__WHAT YOU SHOULD DO__
In the records below, find the line holding "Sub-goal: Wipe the" and the line holding "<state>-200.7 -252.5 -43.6". Set down both, with every line between them, exactly.
*** RECORDS SHOWN Section Begins ***
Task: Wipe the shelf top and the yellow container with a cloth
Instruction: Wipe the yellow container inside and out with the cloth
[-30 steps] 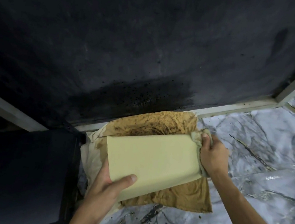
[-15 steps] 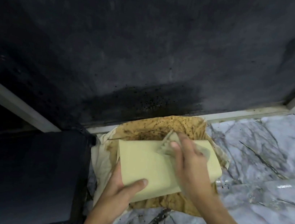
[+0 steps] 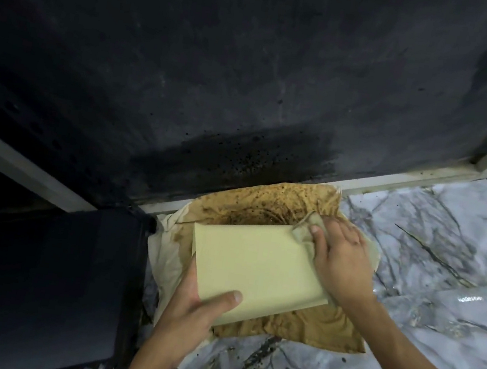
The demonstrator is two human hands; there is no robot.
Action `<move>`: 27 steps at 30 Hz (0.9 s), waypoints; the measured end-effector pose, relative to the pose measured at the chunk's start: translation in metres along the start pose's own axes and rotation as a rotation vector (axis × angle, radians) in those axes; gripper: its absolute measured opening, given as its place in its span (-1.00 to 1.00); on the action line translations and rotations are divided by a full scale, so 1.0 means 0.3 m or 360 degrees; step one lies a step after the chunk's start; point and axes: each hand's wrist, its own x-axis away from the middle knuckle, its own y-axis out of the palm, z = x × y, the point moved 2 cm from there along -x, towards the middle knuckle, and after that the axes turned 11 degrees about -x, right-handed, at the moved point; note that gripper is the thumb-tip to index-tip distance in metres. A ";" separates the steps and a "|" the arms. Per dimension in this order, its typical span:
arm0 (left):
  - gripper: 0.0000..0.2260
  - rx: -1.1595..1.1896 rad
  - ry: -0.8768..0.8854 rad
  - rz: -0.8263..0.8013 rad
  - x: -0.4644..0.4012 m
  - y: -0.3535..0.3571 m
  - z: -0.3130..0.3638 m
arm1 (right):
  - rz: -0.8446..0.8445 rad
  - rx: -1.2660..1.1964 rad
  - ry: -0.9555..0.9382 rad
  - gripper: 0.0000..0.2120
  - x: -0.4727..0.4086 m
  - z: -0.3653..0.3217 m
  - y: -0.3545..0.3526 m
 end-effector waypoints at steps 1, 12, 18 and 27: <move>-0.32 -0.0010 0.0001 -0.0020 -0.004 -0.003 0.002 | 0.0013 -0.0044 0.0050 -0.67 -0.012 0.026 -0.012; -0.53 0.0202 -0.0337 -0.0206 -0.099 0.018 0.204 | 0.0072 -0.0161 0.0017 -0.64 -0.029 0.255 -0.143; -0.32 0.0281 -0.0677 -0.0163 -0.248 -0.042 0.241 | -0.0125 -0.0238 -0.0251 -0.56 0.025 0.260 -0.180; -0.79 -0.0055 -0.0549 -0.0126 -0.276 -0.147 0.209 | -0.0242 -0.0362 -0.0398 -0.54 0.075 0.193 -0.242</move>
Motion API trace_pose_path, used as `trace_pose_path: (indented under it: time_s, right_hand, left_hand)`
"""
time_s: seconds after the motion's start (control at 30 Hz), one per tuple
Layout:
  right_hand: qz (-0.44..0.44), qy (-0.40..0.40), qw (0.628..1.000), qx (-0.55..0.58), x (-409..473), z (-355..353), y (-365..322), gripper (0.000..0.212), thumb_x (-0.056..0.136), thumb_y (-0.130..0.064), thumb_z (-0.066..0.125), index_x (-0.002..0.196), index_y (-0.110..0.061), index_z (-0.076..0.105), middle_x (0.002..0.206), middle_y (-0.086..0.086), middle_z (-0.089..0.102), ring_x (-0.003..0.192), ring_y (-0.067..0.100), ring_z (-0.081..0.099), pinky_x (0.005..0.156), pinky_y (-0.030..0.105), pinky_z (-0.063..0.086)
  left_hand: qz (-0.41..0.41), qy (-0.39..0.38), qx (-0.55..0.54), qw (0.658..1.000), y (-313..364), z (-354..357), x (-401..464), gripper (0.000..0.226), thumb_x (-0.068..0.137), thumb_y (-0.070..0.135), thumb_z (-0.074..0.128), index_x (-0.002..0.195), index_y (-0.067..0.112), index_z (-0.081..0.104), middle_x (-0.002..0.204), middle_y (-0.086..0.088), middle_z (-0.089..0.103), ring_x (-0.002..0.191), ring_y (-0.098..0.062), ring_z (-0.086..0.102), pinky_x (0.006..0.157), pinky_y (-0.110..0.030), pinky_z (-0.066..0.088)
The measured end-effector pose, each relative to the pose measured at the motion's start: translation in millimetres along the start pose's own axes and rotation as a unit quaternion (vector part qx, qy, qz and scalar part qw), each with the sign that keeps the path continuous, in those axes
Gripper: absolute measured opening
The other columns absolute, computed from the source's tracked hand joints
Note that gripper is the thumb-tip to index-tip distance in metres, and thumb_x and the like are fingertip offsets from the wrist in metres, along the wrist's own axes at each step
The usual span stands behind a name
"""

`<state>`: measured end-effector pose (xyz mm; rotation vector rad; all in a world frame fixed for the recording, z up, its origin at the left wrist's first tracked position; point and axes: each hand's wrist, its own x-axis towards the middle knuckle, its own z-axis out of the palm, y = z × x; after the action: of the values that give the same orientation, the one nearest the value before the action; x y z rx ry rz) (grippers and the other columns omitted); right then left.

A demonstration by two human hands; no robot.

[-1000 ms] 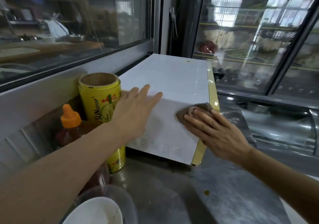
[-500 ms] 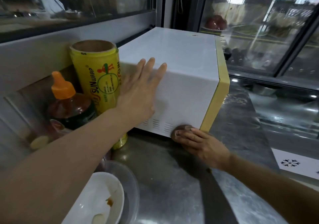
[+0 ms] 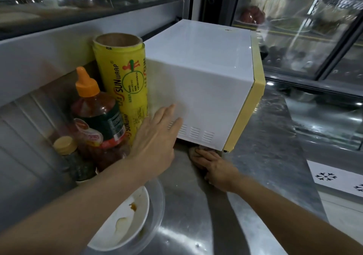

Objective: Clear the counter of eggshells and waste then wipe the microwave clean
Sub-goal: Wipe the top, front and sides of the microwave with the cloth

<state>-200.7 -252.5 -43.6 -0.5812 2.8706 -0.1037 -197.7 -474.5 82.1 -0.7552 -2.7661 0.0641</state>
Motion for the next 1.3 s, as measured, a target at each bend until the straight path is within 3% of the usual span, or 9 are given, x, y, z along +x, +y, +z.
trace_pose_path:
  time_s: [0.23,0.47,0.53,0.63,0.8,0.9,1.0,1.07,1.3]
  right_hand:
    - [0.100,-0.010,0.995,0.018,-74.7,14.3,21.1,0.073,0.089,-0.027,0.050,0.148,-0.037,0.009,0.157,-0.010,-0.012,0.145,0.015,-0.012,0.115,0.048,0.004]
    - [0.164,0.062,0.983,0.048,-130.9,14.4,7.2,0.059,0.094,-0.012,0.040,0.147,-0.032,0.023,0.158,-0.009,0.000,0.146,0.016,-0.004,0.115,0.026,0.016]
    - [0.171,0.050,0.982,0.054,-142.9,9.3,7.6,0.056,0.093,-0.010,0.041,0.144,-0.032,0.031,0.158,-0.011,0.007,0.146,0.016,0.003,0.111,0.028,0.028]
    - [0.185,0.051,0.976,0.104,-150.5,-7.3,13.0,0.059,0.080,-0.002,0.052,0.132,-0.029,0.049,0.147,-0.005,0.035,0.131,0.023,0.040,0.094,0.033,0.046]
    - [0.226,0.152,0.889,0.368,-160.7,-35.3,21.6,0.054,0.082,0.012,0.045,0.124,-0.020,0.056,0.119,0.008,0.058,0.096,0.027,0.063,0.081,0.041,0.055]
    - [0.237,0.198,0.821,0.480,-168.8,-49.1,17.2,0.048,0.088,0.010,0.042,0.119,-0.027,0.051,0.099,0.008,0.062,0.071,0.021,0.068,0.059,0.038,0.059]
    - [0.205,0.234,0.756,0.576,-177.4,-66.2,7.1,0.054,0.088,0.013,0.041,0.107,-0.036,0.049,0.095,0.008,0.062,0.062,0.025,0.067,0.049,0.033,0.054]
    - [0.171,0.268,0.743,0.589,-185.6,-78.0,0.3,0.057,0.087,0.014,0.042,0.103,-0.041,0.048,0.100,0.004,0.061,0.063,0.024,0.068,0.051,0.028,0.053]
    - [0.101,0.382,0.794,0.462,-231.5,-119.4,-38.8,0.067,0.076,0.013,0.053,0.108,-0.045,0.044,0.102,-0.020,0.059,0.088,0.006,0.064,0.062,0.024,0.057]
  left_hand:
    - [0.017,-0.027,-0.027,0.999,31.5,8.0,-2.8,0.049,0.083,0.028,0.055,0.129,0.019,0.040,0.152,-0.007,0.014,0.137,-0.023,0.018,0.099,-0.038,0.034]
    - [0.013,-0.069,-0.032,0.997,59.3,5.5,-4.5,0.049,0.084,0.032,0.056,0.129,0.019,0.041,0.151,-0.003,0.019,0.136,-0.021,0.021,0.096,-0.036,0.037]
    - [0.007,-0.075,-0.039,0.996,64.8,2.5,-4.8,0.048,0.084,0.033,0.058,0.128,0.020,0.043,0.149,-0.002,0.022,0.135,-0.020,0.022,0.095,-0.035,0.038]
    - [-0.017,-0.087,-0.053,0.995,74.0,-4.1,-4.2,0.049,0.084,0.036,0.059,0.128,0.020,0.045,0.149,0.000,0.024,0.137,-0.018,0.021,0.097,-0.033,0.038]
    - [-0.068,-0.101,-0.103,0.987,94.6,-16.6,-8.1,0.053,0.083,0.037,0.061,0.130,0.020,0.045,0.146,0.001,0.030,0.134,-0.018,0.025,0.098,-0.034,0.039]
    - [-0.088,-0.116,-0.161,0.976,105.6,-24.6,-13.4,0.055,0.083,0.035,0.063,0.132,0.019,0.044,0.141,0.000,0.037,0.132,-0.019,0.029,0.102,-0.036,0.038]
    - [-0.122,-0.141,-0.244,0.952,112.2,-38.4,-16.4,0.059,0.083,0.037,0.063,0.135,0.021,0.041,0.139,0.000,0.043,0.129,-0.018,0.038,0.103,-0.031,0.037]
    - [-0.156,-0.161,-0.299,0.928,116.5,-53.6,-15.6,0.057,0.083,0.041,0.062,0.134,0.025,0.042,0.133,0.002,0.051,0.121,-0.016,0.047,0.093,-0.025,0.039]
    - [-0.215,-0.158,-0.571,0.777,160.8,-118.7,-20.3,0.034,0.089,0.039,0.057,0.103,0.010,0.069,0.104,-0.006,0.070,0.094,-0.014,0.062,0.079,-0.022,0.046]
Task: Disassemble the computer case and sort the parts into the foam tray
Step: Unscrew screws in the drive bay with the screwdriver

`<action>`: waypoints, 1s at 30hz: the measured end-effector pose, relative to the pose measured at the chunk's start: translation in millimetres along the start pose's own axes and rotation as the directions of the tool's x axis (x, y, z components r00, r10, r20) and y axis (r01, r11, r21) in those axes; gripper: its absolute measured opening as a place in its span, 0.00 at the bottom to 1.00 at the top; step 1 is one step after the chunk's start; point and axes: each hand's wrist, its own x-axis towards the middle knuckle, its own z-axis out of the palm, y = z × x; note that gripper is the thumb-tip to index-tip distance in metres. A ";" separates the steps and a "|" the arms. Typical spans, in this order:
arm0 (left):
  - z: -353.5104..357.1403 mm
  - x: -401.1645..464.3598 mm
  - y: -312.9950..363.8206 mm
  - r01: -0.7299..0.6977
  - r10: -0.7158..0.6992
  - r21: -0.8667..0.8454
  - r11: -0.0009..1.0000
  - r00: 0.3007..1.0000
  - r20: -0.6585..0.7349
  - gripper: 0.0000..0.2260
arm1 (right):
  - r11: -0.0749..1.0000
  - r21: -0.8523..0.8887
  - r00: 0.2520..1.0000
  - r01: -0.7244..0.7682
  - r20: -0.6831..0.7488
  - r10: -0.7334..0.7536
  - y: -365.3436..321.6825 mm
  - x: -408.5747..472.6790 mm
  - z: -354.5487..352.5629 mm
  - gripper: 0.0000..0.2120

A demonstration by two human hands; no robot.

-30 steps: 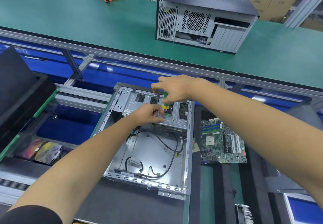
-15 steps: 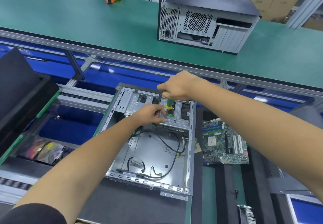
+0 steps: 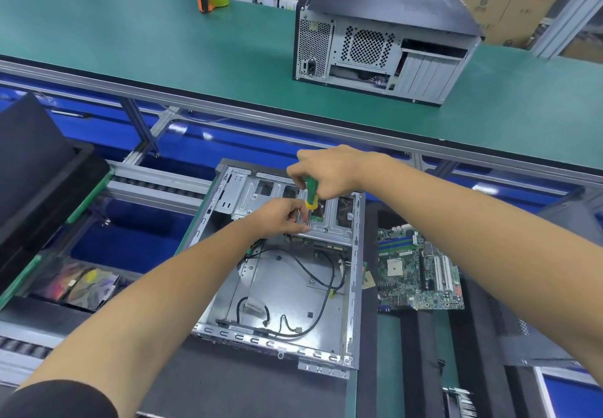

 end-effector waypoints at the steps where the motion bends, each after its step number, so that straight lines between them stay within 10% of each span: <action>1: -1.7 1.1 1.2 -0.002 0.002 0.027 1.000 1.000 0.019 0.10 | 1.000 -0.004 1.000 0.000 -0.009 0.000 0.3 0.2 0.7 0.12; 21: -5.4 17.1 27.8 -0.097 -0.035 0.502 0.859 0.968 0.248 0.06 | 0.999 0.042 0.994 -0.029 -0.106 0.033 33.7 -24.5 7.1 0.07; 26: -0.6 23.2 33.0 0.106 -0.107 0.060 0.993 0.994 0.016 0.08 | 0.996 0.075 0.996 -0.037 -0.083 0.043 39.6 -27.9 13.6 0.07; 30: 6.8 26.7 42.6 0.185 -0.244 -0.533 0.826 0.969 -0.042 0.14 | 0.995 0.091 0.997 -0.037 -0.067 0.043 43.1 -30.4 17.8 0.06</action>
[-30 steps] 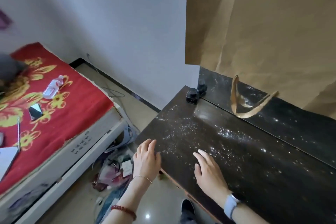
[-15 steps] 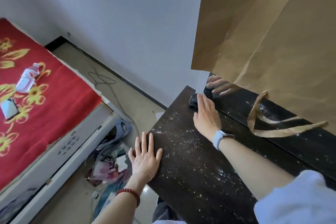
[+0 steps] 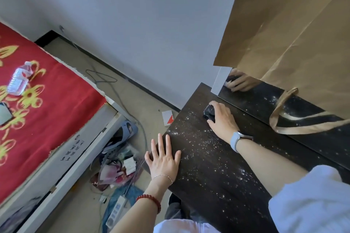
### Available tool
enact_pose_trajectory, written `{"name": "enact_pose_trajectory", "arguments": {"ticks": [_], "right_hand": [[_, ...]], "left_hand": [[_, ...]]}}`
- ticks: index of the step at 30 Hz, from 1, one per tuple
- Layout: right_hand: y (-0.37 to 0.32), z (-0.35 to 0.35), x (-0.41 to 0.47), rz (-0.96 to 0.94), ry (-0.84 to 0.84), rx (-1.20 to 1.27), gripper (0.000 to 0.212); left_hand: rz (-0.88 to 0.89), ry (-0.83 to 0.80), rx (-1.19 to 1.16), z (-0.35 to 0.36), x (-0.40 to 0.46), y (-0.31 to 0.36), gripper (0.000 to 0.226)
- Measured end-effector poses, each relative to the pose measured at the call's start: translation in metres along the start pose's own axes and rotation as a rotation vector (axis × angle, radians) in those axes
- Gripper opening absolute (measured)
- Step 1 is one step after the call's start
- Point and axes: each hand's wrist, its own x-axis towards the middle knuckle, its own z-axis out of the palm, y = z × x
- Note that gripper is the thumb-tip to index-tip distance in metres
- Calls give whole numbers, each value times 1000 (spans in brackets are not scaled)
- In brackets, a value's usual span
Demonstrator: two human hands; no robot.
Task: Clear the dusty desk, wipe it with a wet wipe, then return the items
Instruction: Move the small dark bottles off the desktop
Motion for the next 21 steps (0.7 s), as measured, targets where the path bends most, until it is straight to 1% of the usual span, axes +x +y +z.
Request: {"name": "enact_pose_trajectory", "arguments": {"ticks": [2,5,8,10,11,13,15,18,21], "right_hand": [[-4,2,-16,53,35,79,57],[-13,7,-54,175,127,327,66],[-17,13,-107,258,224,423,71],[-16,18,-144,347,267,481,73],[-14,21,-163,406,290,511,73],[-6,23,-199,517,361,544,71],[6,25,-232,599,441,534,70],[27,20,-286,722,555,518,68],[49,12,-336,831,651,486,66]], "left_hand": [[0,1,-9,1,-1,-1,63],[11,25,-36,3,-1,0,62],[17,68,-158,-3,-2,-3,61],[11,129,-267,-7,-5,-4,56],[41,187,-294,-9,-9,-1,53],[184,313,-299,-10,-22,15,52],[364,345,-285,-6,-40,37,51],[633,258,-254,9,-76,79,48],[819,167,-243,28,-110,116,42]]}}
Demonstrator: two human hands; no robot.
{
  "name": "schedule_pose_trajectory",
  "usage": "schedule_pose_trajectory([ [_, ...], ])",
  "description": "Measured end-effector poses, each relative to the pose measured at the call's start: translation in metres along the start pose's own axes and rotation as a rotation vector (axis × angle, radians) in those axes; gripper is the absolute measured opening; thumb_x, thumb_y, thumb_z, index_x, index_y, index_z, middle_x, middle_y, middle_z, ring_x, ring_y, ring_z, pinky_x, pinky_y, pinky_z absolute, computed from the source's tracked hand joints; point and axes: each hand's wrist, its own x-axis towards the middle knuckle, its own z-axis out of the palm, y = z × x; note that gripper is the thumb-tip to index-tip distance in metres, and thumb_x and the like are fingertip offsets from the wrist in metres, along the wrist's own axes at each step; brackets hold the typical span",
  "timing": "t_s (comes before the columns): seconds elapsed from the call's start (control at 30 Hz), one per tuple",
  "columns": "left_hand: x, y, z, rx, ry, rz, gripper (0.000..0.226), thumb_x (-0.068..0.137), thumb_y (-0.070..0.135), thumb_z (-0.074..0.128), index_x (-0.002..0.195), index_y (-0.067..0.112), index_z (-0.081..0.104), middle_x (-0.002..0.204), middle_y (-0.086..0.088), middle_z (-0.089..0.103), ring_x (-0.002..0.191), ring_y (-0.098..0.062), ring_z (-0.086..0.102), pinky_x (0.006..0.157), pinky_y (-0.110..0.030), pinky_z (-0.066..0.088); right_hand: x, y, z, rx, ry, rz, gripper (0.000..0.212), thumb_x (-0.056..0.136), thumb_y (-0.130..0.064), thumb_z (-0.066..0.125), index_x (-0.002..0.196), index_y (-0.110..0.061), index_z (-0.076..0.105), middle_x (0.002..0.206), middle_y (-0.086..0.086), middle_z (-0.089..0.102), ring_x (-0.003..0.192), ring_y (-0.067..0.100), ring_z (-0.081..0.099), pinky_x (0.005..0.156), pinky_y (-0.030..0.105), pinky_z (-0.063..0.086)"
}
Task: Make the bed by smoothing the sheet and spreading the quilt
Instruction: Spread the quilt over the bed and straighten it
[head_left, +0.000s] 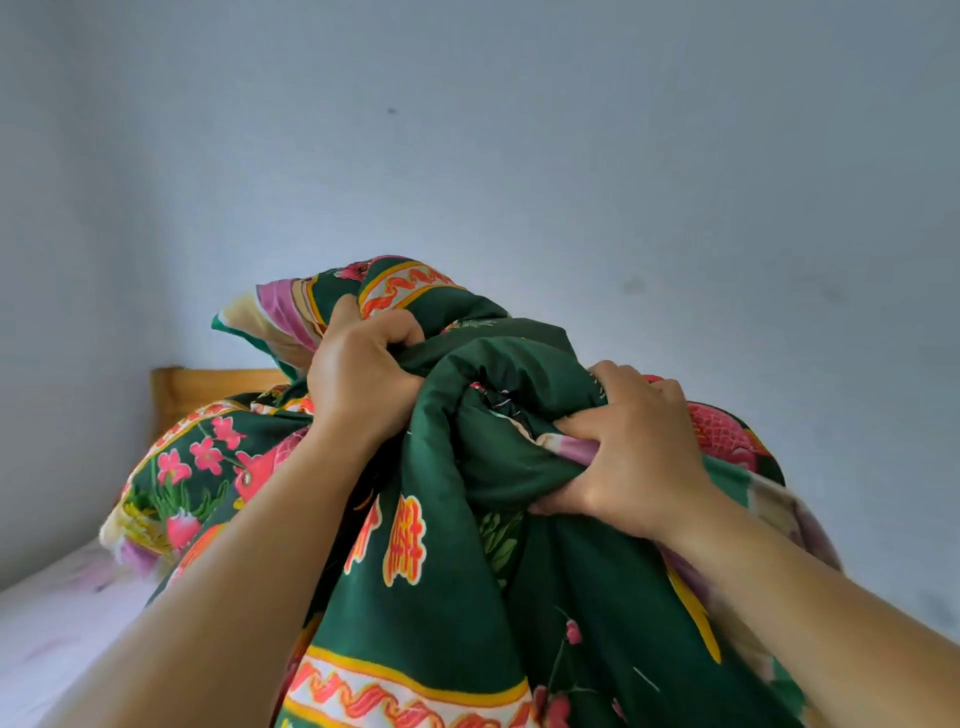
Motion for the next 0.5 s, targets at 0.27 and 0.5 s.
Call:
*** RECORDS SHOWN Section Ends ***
__TASK ANSWER__
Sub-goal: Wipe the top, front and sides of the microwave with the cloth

<state>-200.7 -252.5 -43.6 -0.5812 2.8706 -0.1037 -197.7 -474.5 82.1 -0.7552 -2.7661 0.0641</state>

The exercise concludes with that.